>>

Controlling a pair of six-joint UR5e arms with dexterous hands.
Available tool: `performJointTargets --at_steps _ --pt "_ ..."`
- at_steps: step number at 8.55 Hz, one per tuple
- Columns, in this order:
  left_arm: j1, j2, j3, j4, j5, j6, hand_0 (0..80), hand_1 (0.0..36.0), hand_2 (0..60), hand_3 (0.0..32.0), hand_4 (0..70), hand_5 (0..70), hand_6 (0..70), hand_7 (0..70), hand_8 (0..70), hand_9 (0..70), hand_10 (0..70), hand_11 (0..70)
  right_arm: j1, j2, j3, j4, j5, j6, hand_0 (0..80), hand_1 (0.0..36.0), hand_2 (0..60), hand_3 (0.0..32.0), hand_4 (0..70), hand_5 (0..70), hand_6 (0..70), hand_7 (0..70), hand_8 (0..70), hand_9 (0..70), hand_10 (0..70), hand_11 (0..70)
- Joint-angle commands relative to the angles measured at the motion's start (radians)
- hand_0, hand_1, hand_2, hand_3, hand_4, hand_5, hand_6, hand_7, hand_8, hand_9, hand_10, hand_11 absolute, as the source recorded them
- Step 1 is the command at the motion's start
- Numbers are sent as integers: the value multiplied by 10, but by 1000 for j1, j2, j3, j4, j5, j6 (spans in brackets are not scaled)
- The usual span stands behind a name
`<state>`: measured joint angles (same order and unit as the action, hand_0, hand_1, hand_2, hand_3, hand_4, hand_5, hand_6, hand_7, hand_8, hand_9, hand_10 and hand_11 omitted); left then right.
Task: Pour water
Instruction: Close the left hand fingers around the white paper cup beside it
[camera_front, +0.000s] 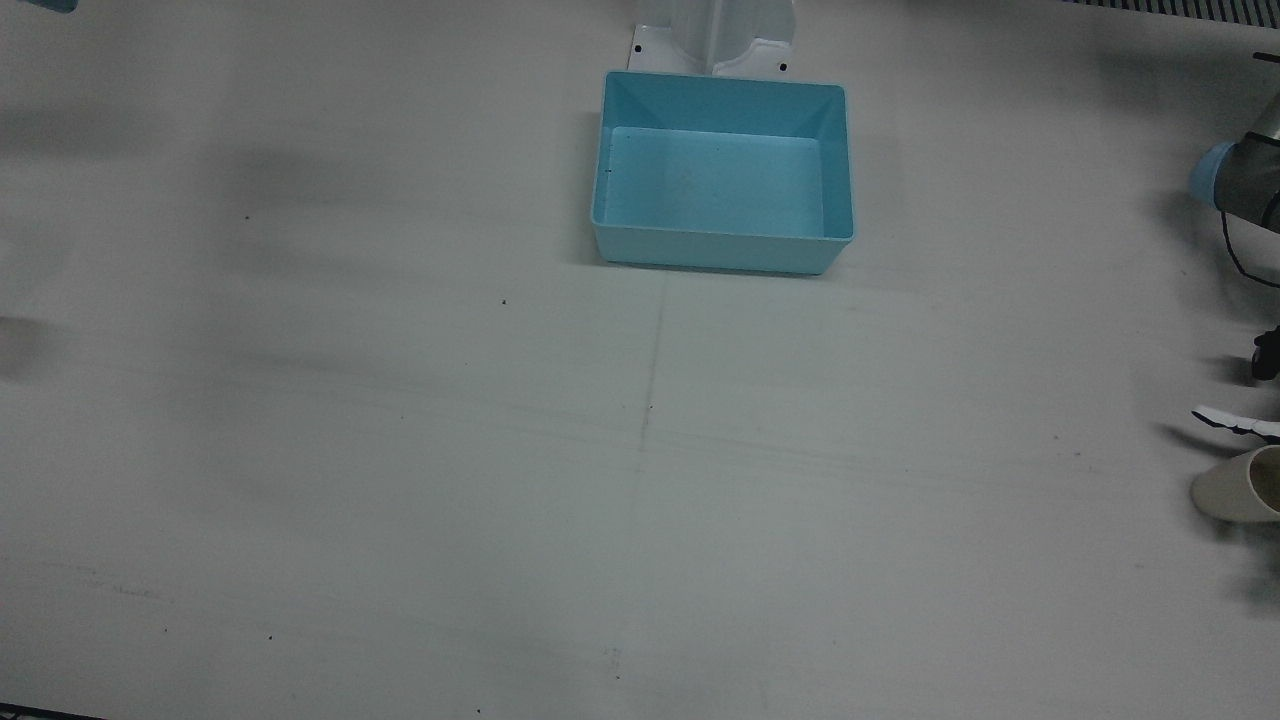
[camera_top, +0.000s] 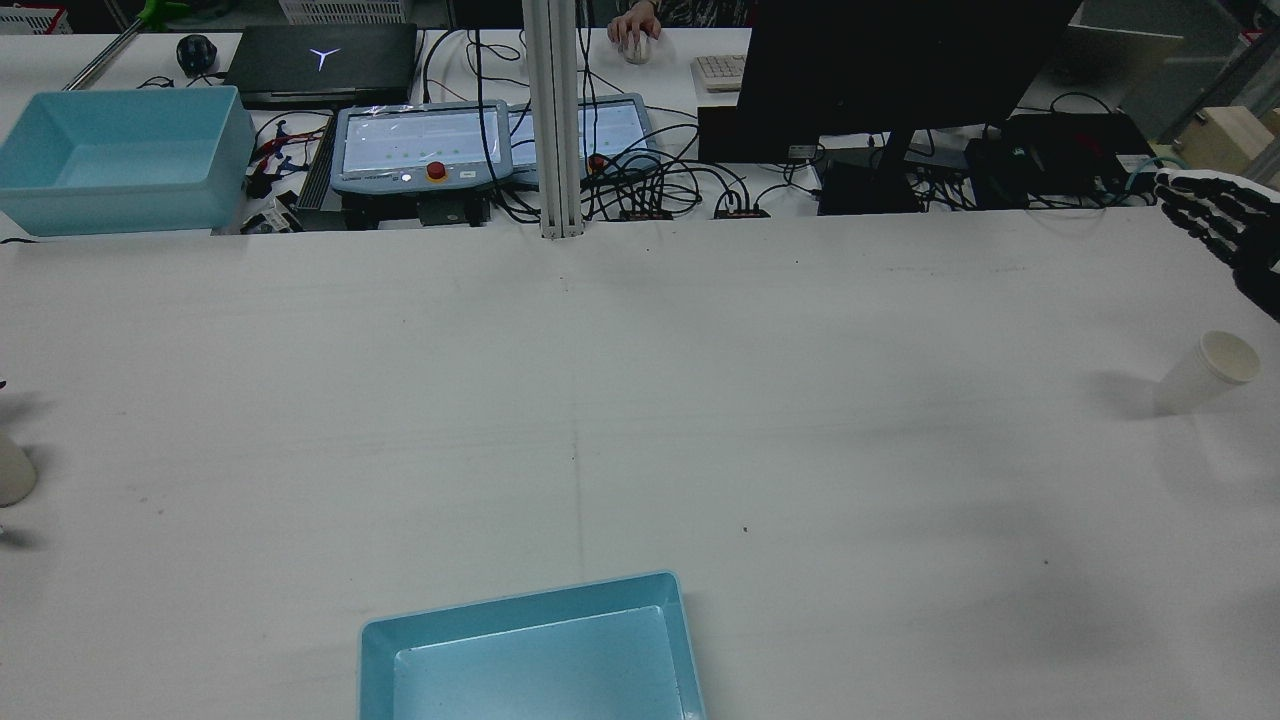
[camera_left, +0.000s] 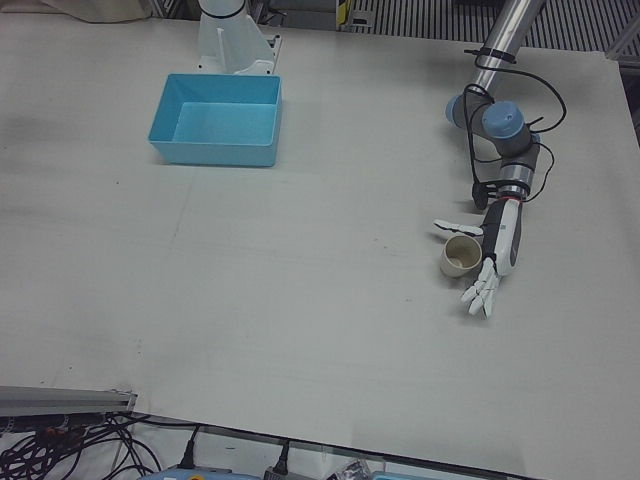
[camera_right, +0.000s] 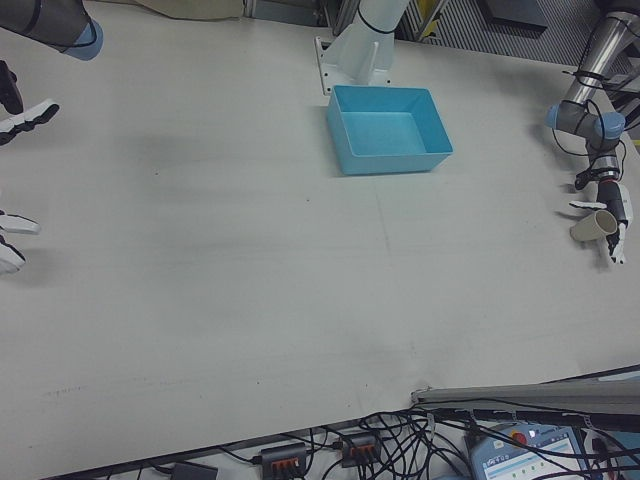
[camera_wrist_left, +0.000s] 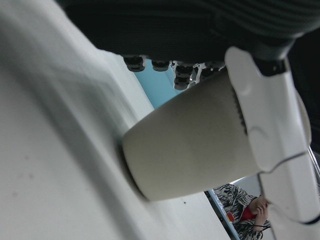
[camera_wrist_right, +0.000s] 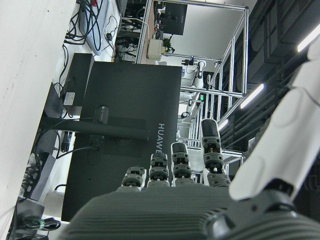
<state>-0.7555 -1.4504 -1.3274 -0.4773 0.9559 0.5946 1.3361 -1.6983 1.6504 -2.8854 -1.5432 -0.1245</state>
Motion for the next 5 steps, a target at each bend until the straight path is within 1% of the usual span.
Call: performJointTargets --at_steps 1,2,3,5 --pt "-1 -8 -13 26 -2 -7 588 117 0 0 125 139 47 121 20 21 14 39 2 -4 0 0 0 2 477 52 0 0 251 214 98 173 92 107 47 73" --pt "-1 -10 -21 39 -2 -7 595 126 0 0 131 145 51 125 22 24 16 43 2 -6 0 0 0 2 477 53 0 0 252 215 98 172 92 106 47 74" --pt "-1 -11 -19 40 -3 -7 598 127 0 0 133 146 52 127 22 26 16 43 2 -6 0 0 0 3 479 54 0 0 249 216 96 171 91 106 46 72" --pt "-4 -10 -19 39 -5 -9 589 119 0 0 133 149 54 128 22 26 19 46 2 -7 0 0 0 2 478 53 0 0 247 214 95 170 90 104 45 70"
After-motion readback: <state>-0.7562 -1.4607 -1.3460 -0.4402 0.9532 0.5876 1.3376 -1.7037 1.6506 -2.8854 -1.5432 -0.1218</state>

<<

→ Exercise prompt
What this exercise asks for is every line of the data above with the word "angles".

→ Reply
- Joint-angle commands relative to the angles measured at the motion's start (radians)
`<state>`: measured joint angles (same order and unit as the action, hand_0, hand_1, hand_2, hand_3, hand_4, hand_5, hand_6, hand_7, hand_8, hand_9, hand_10 and hand_11 omitted); left then right.

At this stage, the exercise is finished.